En España la universidad agrupa administrativamente a los estudiantes en Facultades o en Escuelas dependiendo de las titulaciones que cursen. Para organizar la docencia, por otra parte, se agrupa al profesorado en departamentos que, en líneas generales, son unidades de carácter organizativo que facilitan la gestión de los asuntos diarios. Dentro de los departamentos existen, de manera muy discreta, las áreas de conocimiento. No obstante este silente e incluso afónico papel, son las áreas las que, en último extremo, imparten la docencia y forman a los profesores y profesoras de universidad. Voy a defender que lo que habría de servir para organizar la docencia y la carrera académica del profesorado universitario, se ha convertido en unos de los principales, si no el principal, obstáculo para una verdadera modernización de la universidad española y que, por tanto, habría que buscar un modelo alternativo de organización.

Las áreas de conocimiento se establecieron por primera vez en España en 1984, y definían los distintos “campos del saber caracterizados por la homogeneidad de su objeto de conocimiento, una común tradición histórica y la existencia de comunidades de investigadores, nacionales o internacionales” (R.D. 1988/84). El objetivo inicial que pudieron tener aquellas parcelaciones fue la de tabular el sistema de acceso a la carrera docente universitaria. Un acceso que se venía haciendo en función de las necesidades de cada una de las algo más de 3.000 asignaturas que existían entonces en el panorama universitario español: desde la álgebra que se impartía en las Facultades de Matemáticas y de Ciencias hasta la urbanística-I que se impartía en la Escuela Técnica Superior de Arquitectura. Una fragmentación académica que, sin duda, dificultaba una gestión eficaz de los recursos disponibles. Pero claro, lo que ocurre con las buenas ideas es que, a continuación, las tenemos que implementar las personas, con nuestros defectos y nuestras virtudes.
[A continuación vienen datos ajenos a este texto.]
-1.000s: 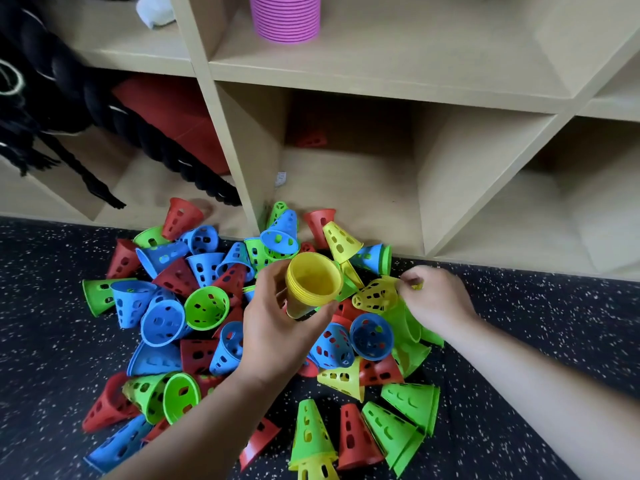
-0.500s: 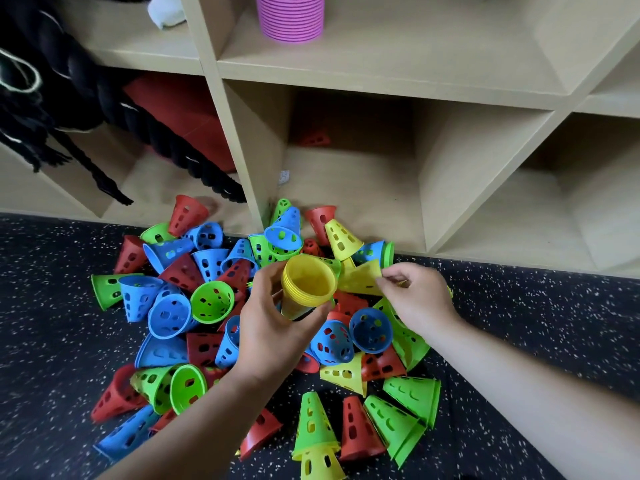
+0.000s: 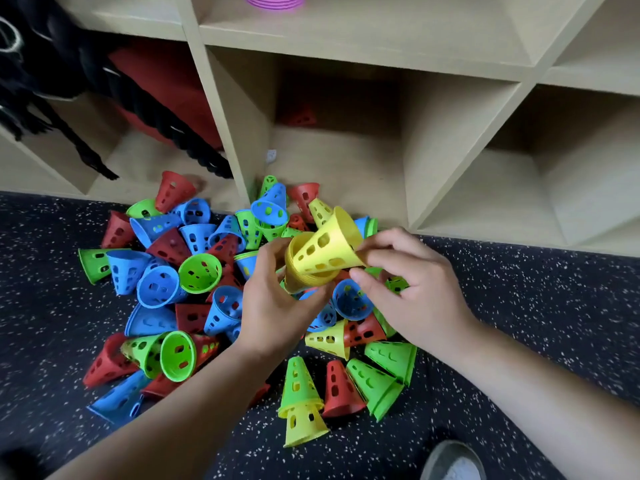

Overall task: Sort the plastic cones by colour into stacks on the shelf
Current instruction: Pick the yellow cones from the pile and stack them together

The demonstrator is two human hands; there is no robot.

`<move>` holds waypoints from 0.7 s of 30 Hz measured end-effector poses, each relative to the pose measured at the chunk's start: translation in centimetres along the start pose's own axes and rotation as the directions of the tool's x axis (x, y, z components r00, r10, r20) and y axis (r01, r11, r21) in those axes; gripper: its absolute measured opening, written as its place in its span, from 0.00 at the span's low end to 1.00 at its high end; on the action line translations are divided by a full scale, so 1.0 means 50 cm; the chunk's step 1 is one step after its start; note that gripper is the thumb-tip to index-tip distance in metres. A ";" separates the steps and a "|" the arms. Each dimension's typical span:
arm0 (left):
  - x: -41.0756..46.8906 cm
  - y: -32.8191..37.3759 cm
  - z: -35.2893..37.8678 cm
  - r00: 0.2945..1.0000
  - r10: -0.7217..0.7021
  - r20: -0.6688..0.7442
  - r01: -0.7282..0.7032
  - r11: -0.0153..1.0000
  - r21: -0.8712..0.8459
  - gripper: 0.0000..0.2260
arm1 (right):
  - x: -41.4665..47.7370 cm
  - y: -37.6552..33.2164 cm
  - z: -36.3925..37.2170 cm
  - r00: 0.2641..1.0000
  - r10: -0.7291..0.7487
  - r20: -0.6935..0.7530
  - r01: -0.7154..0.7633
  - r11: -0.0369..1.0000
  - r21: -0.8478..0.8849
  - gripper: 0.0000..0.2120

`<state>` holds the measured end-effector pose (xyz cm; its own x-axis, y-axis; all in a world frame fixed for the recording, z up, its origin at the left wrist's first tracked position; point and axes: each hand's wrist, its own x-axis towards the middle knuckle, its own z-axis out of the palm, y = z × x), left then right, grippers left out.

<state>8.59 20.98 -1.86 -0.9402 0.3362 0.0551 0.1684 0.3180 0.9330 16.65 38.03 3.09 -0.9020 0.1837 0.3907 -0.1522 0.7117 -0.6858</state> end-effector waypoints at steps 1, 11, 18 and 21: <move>-0.005 0.002 0.002 1.000 0.007 0.007 -0.007 1.000 0.005 0.30 | -0.004 0.004 -0.003 1.000 -0.005 0.009 0.005 1.000 -0.012 0.03; -0.021 0.014 0.018 0.998 0.050 0.036 -0.051 0.998 0.038 0.31 | -0.020 0.002 -0.035 0.944 -0.155 0.290 0.235 0.935 -0.265 0.16; -0.016 0.008 0.025 1.000 -0.007 0.026 0.005 0.999 0.047 0.33 | -0.033 0.163 -0.042 0.907 0.409 -0.102 -0.422 0.877 -0.229 0.11; -0.015 0.002 0.024 0.999 -0.023 0.030 0.021 0.998 0.066 0.33 | -0.028 0.257 -0.049 0.784 0.619 -0.030 -0.552 0.675 -0.489 0.21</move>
<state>9.64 21.82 -2.24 -0.9347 0.3547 0.0227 0.1674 0.3831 0.9084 16.96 48.57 -4.76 -0.7896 0.6055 -0.0996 0.5929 0.7108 -0.3785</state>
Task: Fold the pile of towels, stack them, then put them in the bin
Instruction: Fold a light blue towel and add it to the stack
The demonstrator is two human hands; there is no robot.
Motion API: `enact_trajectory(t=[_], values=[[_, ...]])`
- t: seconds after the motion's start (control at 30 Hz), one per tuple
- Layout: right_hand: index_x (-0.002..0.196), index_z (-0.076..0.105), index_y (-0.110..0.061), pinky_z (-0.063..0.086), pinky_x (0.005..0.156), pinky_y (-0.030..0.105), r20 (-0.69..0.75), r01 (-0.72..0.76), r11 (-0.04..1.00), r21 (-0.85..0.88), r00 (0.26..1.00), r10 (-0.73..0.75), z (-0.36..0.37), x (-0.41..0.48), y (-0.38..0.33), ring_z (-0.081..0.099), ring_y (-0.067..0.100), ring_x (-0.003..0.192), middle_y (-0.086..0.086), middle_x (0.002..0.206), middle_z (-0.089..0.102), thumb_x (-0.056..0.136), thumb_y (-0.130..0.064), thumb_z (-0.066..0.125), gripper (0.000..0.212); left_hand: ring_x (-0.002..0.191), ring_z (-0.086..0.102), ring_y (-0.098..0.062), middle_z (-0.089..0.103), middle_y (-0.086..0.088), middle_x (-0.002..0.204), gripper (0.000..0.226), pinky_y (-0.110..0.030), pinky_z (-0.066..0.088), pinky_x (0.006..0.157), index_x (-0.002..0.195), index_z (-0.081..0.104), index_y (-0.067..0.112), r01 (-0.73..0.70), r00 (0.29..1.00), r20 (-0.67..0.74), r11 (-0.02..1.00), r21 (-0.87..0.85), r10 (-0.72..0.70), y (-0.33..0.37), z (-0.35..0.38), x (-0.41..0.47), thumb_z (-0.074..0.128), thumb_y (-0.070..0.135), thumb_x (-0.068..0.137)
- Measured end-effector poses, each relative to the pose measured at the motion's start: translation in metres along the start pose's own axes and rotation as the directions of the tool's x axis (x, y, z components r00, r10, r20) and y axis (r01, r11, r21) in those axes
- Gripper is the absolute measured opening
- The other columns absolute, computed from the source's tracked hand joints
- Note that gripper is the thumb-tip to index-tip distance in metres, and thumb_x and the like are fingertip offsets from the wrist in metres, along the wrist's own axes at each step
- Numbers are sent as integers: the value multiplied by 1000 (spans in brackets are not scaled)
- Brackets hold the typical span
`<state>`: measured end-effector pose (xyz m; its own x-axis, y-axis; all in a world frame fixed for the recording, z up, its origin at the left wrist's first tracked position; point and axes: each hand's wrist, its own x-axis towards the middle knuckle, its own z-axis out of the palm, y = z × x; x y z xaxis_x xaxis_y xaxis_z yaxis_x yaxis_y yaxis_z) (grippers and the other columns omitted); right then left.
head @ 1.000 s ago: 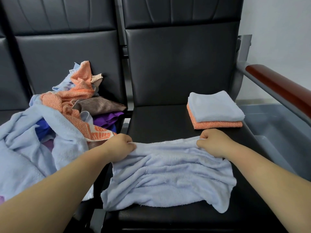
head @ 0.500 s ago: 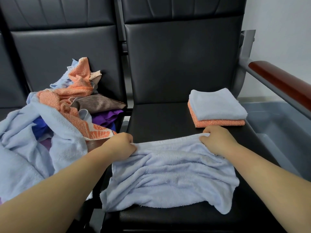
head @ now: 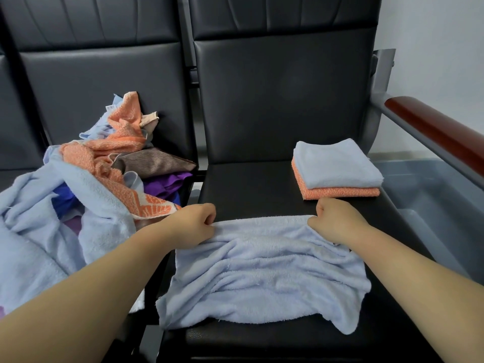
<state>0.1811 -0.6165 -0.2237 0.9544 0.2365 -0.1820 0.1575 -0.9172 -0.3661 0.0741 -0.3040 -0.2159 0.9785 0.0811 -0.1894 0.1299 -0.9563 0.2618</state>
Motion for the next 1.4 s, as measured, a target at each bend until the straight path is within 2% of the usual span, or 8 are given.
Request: enact_trajectory(t=[0.23, 0.63, 0.8, 0.93, 1.1, 1.17, 1.27, 1.4], values=[[89, 57, -21, 47, 64, 36, -64, -25, 998, 61, 997, 29, 1, 1, 12, 58, 20, 73, 1, 88, 63, 97, -21, 54, 9, 73, 56, -14, 62, 4, 85, 16, -30, 43, 63, 90, 55, 23, 30, 993, -113, 996, -82, -39, -13, -23, -10, 69, 30, 91], [87, 61, -23, 49, 68, 36, -123, 11, 987, 160, 992, 9, 5, -5, 17, 59, 18, 78, -2, 88, 64, 97, -21, 61, 9, 82, 61, -10, 64, 11, 90, 6, -30, 49, 68, 96, 64, 30, 122, 977, -170, 992, -44, -128, -43, -31, -24, 68, 29, 92], [81, 65, -23, 45, 63, 32, -216, 84, 953, 290, 976, -21, 3, -19, 9, 59, 18, 74, -3, 80, 65, 97, -16, 57, 20, 80, 63, -18, 68, 2, 85, 8, -36, 52, 71, 88, 67, 24, 175, 965, -203, 984, 24, -166, -47, -27, -27, 63, 27, 94], [76, 60, -22, 43, 61, 30, -262, 98, 920, 380, 965, 5, -4, -28, -3, 60, 21, 75, 1, 78, 64, 100, -26, 62, 25, 74, 58, -13, 65, 5, 80, 17, -32, 45, 63, 80, 63, 26, 185, 937, -283, 977, -101, -207, -39, -34, -35, 62, 29, 97], [89, 69, -9, 47, 64, 35, -266, 59, 902, 428, 962, 63, -58, -13, -31, 61, 25, 76, 14, 85, 68, 99, -36, 61, 30, 72, 56, -18, 58, 7, 75, 16, -27, 35, 56, 83, 62, 24, 185, 862, -456, 975, -122, -221, -29, -100, -43, 57, 20, 98], [81, 66, -6, 44, 61, 37, -332, 92, 862, 498, 939, 92, -90, -5, -53, 55, 33, 70, 20, 78, 62, 94, -28, 60, 27, 70, 60, -25, 62, 1, 73, 18, -28, 38, 55, 83, 65, 22, 191, 815, -529, 972, -139, -236, -23, -138, -44, 54, 18, 96], [66, 53, -13, 33, 55, 34, -499, 216, 826, 521, 862, 90, -148, 1, -89, 45, 28, 66, 6, 65, 50, 92, -19, 56, 27, 78, 59, -28, 65, -1, 80, 17, -32, 38, 64, 84, 66, 19, 119, 696, -685, 975, -187, -216, -11, -200, -46, 53, 17, 94], [88, 66, -15, 53, 76, 40, -631, 365, 763, 533, 772, 72, -202, -10, -108, 61, 31, 84, 4, 86, 65, 101, -24, 59, 17, 81, 55, -24, 61, 4, 80, 17, -33, 38, 72, 82, 61, 22, -1, 524, -835, 980, -198, -168, 2, -238, -64, 56, 18, 97]])
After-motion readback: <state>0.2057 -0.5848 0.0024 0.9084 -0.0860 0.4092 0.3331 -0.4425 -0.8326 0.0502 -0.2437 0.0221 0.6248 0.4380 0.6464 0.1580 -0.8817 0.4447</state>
Así, las prácticas cotidianas extendieron la antigua vinculación de carácter vasallático que existía entre el catedrático de una asignatura y su adjunto, a un colectivo de profesores que, en virtud de esa tabulación administrativa del 84, comenzó a verse y, por tanto, a construir su distintividad como grupo. No sólo se había fragmentado el conocimiento, como dijeron los más críticos entonces, sino que se abortó su propia posibilidad, afirmo yo ahora.

Esta absoluta exterioridad de unas áreas respecto a otras, transformó los campos del saber en nuevos espacios de poder en los que, desde luego, el análisis micro-político de Foucault alcanza su máxima potencialidad. Cada área era, por real decreto, la legítima propietaria de un “objeto de conocimiento” y, en consecuencia, la única capacitada para impartir su docencia, establecer los criterios que debían de cumplir los llamados a su seno y marcar su ritmo de entrada… ahora tú, ahora aquél, ahora ésta, ahora yo. Los neófitos, enculturados a través de sutiles prácticas disciplinarias (en ambas acepciones), naturalizaban el carácter distintivo del grupo y fortalecían sus lazos de unión ante un ambiente que, con cada cambio ministerial, se volvía más hostil.